Abstract:
The integration of a compiled and interpreted HPF gives us an opportunity to design a powerful application development environment targeted for high performance parallel and distributed systems. This Web based system follows a three-tier model. The Java front-end holds proxy objects which can be manipulated with an interpreted Web client (a Java applet) interacting dynamically with compiled code through a tier-2 server. Although targeted for HPF back-end, the system's architecture is independent of the back-end language, and can be extended to support other high performance languages.
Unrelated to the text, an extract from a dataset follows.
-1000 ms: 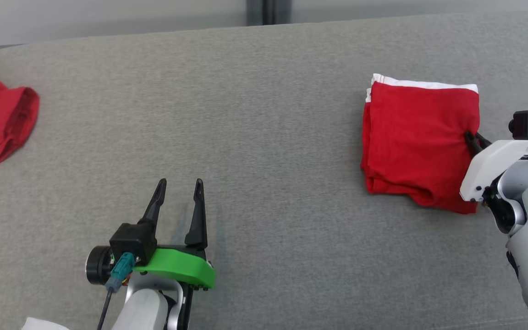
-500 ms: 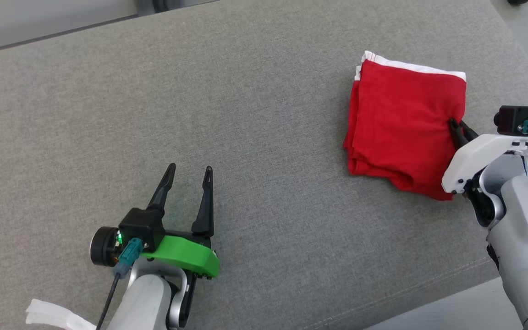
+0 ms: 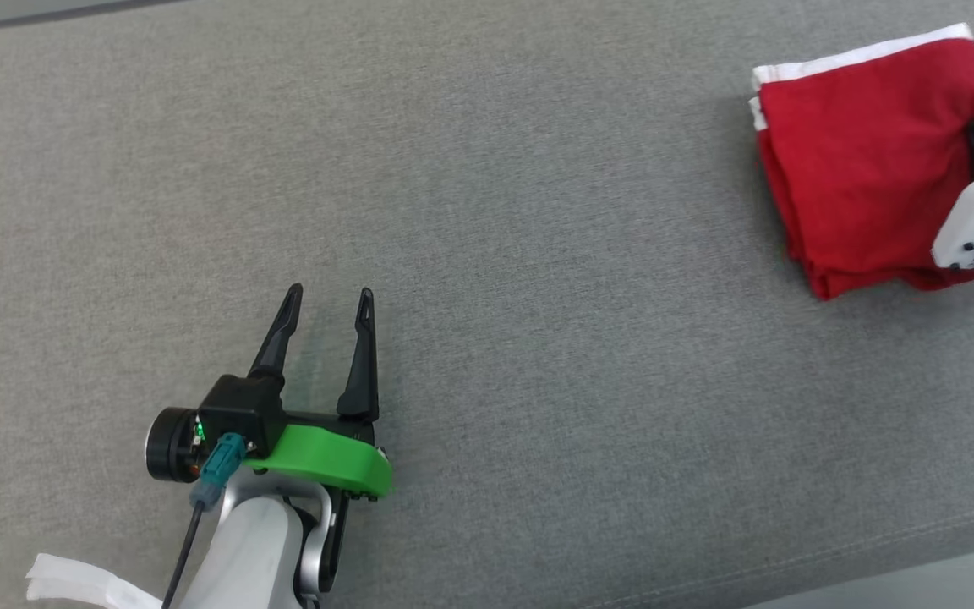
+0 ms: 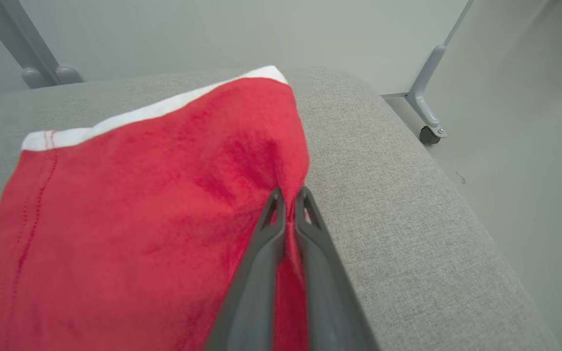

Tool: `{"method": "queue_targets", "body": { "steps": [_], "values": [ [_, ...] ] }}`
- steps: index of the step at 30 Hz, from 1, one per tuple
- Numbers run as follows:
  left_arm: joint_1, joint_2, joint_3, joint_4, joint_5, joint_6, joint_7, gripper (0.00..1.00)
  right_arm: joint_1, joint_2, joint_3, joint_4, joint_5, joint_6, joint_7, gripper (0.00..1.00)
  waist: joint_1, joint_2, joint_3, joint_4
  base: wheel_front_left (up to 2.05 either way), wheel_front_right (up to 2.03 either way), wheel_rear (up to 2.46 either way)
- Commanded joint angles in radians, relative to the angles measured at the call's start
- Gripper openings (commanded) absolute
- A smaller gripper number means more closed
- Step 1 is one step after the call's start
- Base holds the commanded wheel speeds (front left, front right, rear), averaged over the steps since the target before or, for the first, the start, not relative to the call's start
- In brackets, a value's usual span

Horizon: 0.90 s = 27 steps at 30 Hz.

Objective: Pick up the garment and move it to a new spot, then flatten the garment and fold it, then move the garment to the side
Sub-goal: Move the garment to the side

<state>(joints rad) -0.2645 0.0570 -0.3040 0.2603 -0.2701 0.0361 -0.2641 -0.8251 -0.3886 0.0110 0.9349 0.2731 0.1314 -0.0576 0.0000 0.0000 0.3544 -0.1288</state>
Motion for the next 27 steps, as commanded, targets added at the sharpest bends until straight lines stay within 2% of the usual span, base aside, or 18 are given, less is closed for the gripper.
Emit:
{"method": "queue_targets", "body": {
  "steps": [1,8,16,17,18,19,27],
  "values": [
    [-0.016,0.009,0.004,-0.008,0.010,0.004,0.000,1.00,-0.026,-0.023,-0.014,0.013,-0.019,-0.001,-0.013,0.00,0.0000,0.0000,0.036,0.046,0.00,0.00,0.00],
    [-0.022,0.014,0.003,-0.024,0.012,0.005,0.000,1.00,-0.089,-0.111,-0.099,0.094,-0.096,-0.001,-0.041,0.00,0.0000,0.0000,0.070,0.096,0.00,0.00,0.00],
    [-0.014,0.022,0.006,-0.040,0.015,0.015,0.000,1.00,-0.137,-0.156,-0.176,0.142,-0.232,-0.001,-0.065,0.00,0.0000,0.0000,0.089,0.107,0.00,0.00,0.00],
    [-0.014,0.023,0.006,-0.040,0.016,0.016,0.000,1.00,-0.142,-0.152,-0.189,0.147,-0.255,-0.001,-0.067,0.33,0.0000,0.0000,0.090,0.105,0.00,0.00,0.00],
    [-0.015,0.023,0.004,-0.039,0.017,0.017,0.000,1.00,-0.146,-0.145,-0.200,0.150,-0.270,-0.001,-0.074,0.87,0.0000,0.0000,0.090,0.104,0.00,0.00,0.00],
    [-0.017,0.022,0.002,-0.038,0.017,0.018,0.000,1.00,-0.150,-0.140,-0.216,0.149,-0.290,-0.001,-0.084,1.00,0.0000,0.0000,0.090,0.102,0.00,0.00,0.00],
    [-0.019,0.016,0.001,-0.022,0.001,0.021,0.000,1.00,-0.156,-0.051,-0.259,0.128,-0.384,-0.001,-0.142,1.00,0.0000,0.0000,0.050,0.085,0.00,0.00,0.00]
  ]
}}
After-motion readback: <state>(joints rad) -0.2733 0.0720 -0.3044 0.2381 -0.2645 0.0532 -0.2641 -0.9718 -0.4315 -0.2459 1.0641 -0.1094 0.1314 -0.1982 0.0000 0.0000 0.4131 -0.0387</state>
The situation is different for high-performance, parallel, or distributed architectures. Performance tuning, debugging, and data analysis is more difficult, and yet tools for these are not widely available. We also face a problem of software integration, as different software components often follow different parallel programming paradigms. On the other hand, we witness a rapid progress of Web-based technologies that are inherently distributed, heterogeneous, and platform-independent. Of particular interest are the definition and standardization of interfaces that enable cross-platform software interoperability. In this report we describe a system that borrows from these Web technologies.
The integration of compiled and interpreted HPF gives us an opportunity to design a powerful application development environment targeted for high performance parallel and distributed systems. This DARP environment includes a source level debugger, data visualization and data analysis packages, and an HPF interpreter. A capability to alternate between compiled and interpreted modes provides the means for interaction with the code at real-time, while preserving an acceptable performance. Thanks to interpreted interfaces, typical of Web technologies, w can use our system as a software integration tool.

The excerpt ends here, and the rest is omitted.